» Exercise prompt
Scan the records below. Copy every line in which the word "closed" appears.

** Opening Material for this exercise block **

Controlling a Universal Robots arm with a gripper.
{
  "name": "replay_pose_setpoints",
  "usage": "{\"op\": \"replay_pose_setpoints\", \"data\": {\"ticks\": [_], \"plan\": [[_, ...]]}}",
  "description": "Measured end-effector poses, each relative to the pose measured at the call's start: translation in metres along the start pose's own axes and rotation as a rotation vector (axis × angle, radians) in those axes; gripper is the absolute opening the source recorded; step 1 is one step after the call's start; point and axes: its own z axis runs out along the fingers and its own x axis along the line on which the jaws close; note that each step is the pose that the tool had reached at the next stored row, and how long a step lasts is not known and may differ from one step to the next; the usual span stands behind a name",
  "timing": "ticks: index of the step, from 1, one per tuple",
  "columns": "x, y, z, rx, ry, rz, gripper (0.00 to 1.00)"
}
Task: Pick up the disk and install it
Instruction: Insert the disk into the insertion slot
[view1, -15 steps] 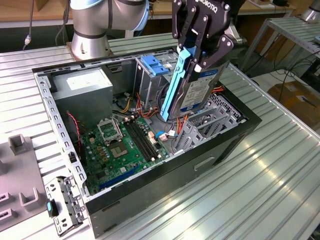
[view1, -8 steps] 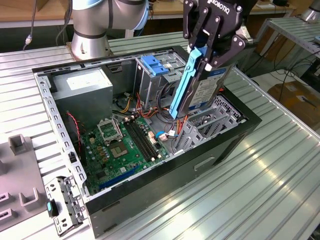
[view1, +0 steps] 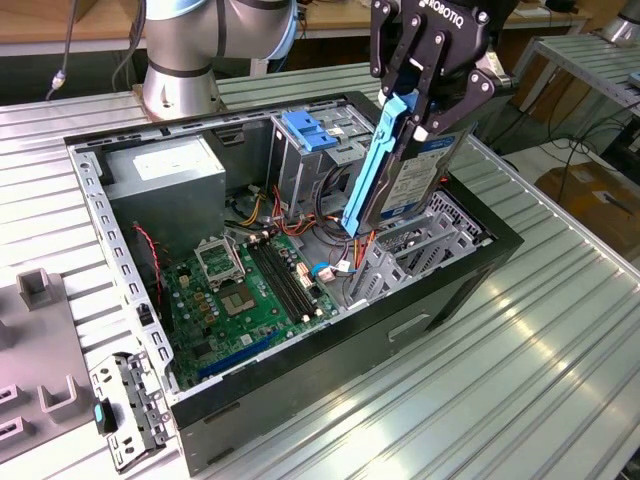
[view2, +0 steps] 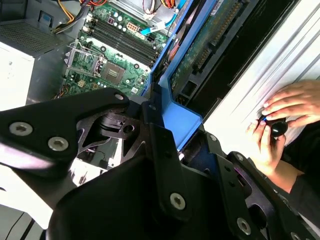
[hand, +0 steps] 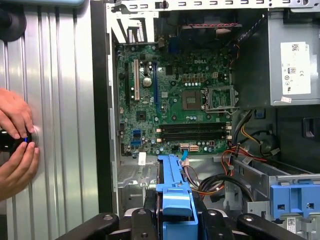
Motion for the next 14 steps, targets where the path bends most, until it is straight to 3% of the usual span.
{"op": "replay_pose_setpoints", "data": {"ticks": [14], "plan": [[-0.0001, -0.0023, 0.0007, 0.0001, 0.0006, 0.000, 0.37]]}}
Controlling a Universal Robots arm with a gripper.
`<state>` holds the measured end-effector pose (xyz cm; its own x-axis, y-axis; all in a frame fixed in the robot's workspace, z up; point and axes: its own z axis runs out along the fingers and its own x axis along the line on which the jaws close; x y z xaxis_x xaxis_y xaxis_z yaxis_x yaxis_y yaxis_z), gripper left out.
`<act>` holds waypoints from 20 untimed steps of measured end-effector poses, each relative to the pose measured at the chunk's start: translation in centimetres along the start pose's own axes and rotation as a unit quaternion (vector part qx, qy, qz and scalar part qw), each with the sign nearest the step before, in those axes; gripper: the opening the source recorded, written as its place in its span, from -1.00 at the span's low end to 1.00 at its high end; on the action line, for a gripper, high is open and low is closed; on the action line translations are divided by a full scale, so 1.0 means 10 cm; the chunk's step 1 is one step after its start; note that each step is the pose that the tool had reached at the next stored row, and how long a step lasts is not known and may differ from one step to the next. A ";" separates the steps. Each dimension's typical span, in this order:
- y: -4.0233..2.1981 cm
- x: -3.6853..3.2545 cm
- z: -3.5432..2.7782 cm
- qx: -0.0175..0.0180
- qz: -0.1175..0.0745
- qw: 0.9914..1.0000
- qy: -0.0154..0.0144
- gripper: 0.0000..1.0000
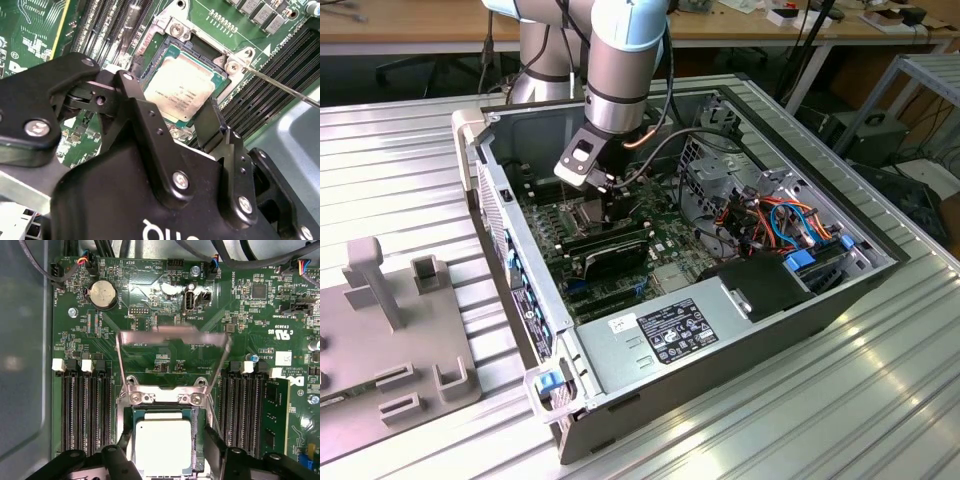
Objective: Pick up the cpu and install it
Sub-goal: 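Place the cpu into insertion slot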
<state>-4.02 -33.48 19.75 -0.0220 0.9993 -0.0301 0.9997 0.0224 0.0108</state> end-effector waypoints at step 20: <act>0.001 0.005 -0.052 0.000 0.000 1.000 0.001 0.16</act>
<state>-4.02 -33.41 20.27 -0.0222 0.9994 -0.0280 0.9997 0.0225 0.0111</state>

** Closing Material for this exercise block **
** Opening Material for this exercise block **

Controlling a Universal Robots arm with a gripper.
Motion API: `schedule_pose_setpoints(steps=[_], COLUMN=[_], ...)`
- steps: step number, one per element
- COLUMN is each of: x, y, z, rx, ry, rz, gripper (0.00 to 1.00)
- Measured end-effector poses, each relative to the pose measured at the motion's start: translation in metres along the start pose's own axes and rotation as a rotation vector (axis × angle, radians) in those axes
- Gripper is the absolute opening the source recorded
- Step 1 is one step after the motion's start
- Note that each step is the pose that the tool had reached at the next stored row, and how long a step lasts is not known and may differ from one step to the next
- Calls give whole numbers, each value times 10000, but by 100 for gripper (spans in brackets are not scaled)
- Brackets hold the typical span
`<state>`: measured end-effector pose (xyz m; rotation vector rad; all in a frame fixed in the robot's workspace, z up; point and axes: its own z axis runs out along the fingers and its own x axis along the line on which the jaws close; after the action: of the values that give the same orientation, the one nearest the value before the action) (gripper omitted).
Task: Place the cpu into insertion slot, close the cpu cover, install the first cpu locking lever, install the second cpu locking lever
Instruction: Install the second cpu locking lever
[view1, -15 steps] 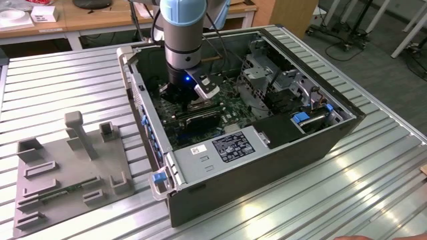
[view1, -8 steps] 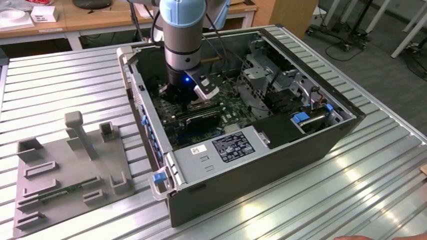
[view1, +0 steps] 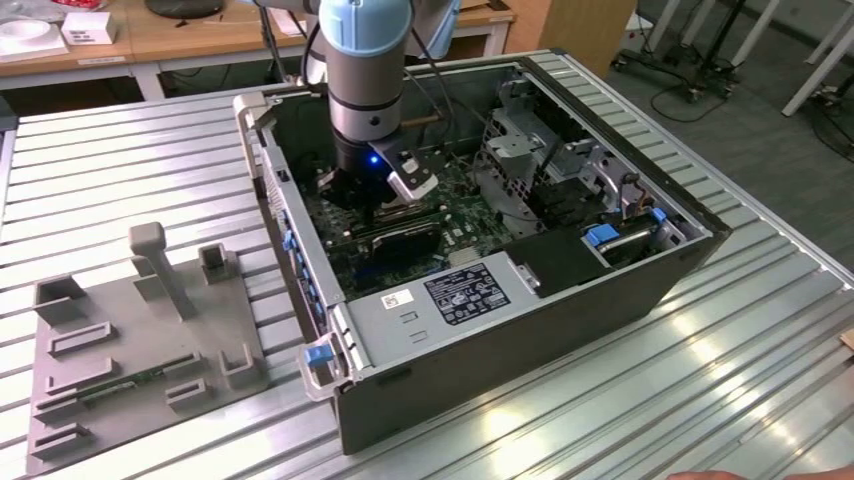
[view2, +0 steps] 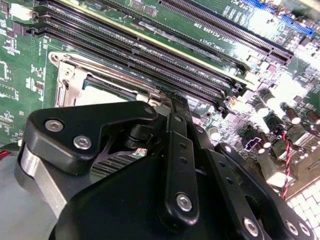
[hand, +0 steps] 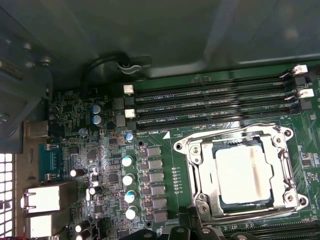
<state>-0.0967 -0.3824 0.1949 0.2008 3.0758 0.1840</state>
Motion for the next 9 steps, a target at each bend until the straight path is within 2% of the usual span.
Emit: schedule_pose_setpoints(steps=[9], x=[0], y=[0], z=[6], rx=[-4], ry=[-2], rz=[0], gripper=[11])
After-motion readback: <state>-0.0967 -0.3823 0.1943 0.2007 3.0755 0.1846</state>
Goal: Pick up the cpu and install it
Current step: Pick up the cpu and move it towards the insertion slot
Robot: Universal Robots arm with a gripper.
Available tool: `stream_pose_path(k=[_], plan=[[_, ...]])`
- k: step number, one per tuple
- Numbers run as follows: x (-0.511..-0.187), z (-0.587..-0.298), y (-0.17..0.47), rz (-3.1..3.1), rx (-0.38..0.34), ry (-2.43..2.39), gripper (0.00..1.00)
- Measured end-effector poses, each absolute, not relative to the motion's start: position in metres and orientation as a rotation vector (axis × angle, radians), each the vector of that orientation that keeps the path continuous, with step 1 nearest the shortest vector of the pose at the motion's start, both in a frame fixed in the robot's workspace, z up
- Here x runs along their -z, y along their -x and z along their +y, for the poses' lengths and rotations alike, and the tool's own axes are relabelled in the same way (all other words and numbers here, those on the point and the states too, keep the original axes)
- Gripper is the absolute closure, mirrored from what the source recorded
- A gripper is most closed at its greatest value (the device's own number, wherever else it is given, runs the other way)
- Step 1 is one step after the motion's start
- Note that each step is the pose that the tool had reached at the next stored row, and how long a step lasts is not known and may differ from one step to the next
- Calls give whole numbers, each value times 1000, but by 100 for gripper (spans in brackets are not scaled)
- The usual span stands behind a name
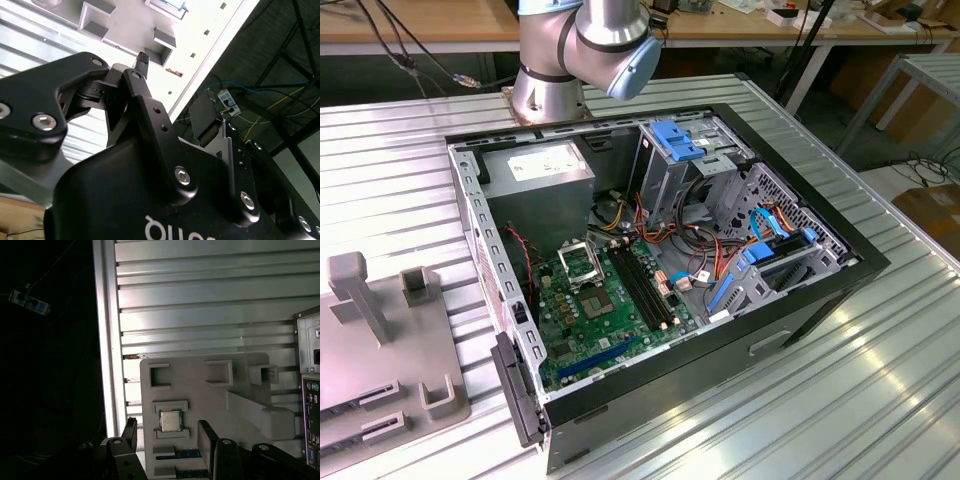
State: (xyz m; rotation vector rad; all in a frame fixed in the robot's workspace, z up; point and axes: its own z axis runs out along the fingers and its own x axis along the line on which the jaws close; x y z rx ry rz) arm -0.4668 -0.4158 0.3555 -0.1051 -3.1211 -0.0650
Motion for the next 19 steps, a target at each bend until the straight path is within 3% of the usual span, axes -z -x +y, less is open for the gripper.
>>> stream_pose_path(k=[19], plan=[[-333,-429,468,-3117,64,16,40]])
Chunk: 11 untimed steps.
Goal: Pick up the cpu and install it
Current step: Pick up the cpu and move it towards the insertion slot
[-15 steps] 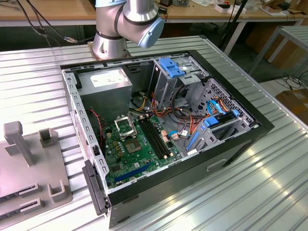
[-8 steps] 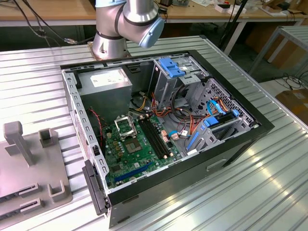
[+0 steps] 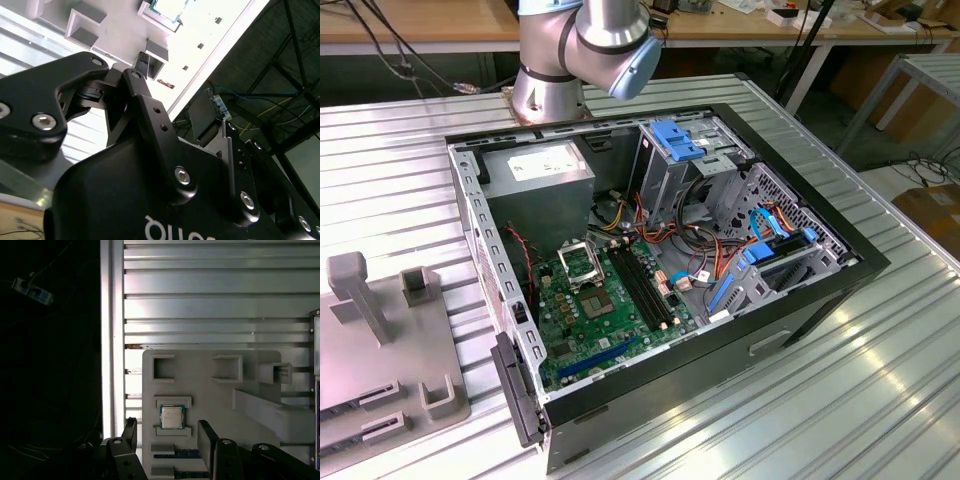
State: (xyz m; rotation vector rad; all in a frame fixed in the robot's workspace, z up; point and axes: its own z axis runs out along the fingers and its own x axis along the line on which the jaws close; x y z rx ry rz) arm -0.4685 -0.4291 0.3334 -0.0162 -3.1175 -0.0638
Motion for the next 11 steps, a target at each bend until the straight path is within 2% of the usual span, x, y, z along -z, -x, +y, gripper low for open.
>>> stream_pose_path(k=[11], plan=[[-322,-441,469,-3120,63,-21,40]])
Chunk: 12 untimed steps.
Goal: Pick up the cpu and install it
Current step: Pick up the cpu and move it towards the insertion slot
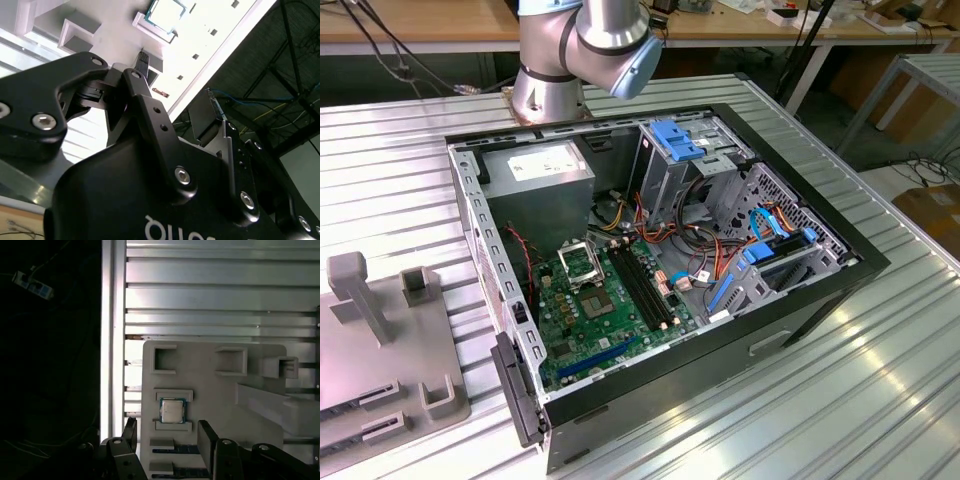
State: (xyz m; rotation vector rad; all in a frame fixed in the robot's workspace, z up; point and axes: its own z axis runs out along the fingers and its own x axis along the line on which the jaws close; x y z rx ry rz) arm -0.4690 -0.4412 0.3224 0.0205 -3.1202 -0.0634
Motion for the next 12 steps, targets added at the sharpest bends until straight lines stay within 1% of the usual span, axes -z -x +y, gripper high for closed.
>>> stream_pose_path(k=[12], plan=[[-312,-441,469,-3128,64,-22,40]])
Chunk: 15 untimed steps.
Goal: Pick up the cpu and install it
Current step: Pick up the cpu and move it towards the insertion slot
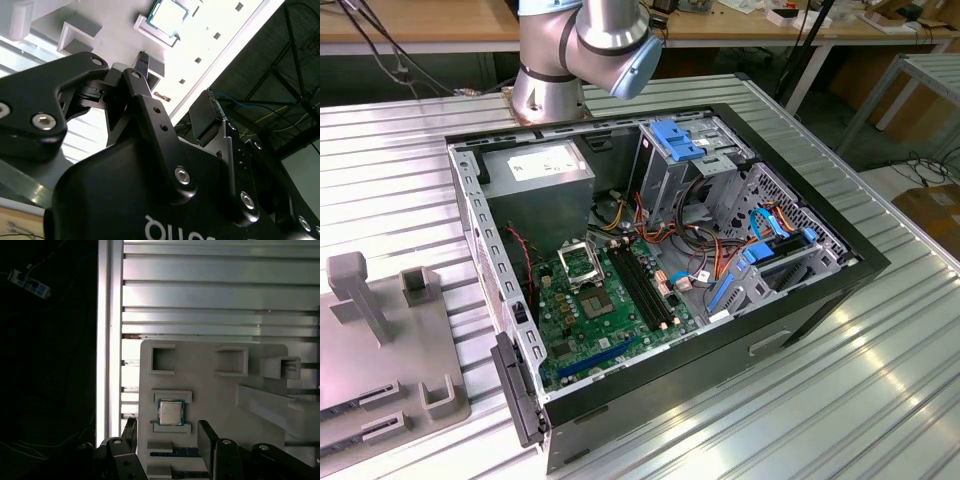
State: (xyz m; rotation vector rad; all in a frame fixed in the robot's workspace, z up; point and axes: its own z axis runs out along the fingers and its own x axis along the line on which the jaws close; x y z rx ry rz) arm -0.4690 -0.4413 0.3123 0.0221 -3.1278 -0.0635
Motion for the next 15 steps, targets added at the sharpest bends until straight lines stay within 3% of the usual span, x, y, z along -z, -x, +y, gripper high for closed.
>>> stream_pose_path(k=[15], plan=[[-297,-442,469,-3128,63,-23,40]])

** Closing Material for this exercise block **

» Task response
`<act>` holds waypoints from 20 untimed steps of measured end-effector poses, each relative to the pose measured at the chunk's start: translation in centimetres along the start pose's own axes and rotation as a unit quaternion (vector part qx, qy, qz and scalar part qw), each with the sign nearest the step before, in those axes; gripper: the opening the source recorded, written as its place in its span, from -1.00 at the span's low end to 1.00 at its high end; on the action line, for a gripper, high is open and low is closed; on the action line translations are divided by a full scale, so 1.0 means 10 cm; the chunk's step 1 is one step after its start; note that each step is the pose that the tool had reached at the next stored row, and how long a step lasts is not known and may differ from one step to the next. A ";" separates the steps. Each dimension's typical span, in this order:
- A gripper is most closed at its greatest value (the device's own number, wherever else it is given, runs the other way)
Motion for the next 12 steps, targets added at the sharpest bends until straight lines stay within 1% of the usual span, axes -z -x +y, gripper high for closed.
Motion for the next 15 steps, targets added at the sharpest bends until straight lines stay within 3% of the usual span, x, y, z along -z, -x, +y, gripper high for closed.

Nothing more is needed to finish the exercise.